Work task -
Can you write out the whole listing exactly?

Data excerpt -
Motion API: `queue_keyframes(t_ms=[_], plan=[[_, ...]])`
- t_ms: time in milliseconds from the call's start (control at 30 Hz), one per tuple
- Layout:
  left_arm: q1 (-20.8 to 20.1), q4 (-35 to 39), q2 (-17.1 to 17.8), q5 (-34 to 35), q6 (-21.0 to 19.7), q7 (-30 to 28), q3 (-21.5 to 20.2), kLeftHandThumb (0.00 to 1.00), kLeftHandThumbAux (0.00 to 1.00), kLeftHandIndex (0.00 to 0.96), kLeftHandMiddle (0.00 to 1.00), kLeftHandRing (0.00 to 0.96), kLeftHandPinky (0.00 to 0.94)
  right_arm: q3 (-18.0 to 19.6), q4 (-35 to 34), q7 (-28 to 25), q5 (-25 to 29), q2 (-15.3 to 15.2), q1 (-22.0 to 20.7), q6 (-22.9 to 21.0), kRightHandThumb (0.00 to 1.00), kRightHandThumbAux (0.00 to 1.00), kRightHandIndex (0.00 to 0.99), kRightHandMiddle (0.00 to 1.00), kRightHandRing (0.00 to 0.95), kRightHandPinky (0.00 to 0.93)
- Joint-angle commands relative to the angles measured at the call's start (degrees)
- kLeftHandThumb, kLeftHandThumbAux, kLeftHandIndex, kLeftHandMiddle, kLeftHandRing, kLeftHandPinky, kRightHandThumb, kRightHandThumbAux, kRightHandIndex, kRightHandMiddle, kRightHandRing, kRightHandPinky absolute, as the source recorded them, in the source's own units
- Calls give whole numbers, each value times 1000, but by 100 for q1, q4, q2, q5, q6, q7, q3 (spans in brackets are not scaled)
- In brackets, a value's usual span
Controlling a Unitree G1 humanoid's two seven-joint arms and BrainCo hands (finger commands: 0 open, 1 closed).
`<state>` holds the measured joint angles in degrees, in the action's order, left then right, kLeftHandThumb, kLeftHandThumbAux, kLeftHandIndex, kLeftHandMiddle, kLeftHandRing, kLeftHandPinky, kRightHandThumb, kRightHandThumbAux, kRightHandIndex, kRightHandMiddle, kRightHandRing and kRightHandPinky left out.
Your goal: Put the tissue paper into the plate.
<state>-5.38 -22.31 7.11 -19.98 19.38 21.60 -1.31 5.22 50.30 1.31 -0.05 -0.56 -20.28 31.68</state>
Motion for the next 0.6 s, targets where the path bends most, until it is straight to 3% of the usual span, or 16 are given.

Answer box -
Motion API: `queue_keyframes(t_ms=[_], plan=[[_, ...]])`
- t_ms: time in milliseconds from the call's start (control at 30 Hz), one per tuple
- Layout:
  left_arm: q1 (-20.8 to 20.1), q4 (-35 to 39), q2 (-17.1 to 17.8), q5 (-34 to 35), q6 (-21.0 to 19.7), q7 (-30 to 28), q3 (-21.5 to 20.2), kLeftHandThumb (0.00 to 1.00), kLeftHandThumbAux (0.00 to 1.00), kLeftHandIndex (0.00 to 0.96), kLeftHandMiddle (0.00 to 1.00), kLeftHandRing (0.00 to 0.96), kLeftHandPinky (0.00 to 0.94)
  right_arm: q3 (-18.0 to 19.6), q4 (-35 to 34), q7 (-28 to 25), q5 (-25 to 29), q2 (-15.3 to 15.2), q1 (-22.0 to 20.7), q6 (-22.9 to 21.0), kRightHandThumb (0.00 to 1.00), kRightHandThumbAux (0.00 to 1.00), kRightHandIndex (0.00 to 0.99), kRightHandMiddle (0.00 to 1.00), kRightHandRing (0.00 to 0.95), kRightHandPinky (0.00 to 0.93)
- Joint-angle commands relative to the angles measured at the call's start (degrees)
- kLeftHandThumb, kLeftHandThumbAux, kLeftHandIndex, kLeftHandMiddle, kLeftHandRing, kLeftHandPinky, kRightHandThumb, kRightHandThumbAux, kRightHandIndex, kRightHandMiddle, kRightHandRing, kRightHandPinky absolute, as the source recorded them, in the source's own units
- Calls give whole numbers, each value times 1000, but by 100 for q1, q4, q2, q5, q6, q7, q3 (spans in brackets are not scaled)
- In brackets, a value's usual span
Controlling a Unitree G1 humanoid's two seven-joint arms and BrainCo hands (finger commands: 0 open, 1 closed).
`<state>` holds the measured joint angles in degrees, in the action's order, left then right, kLeftHandThumb, kLeftHandThumbAux, kLeftHandIndex, kLeftHandMiddle, kLeftHandRing, kLeftHandPinky, kRightHandThumb, kRightHandThumbAux, kRightHandIndex, kRightHandMiddle, kRightHandRing and kRightHandPinky left out.
Your goal: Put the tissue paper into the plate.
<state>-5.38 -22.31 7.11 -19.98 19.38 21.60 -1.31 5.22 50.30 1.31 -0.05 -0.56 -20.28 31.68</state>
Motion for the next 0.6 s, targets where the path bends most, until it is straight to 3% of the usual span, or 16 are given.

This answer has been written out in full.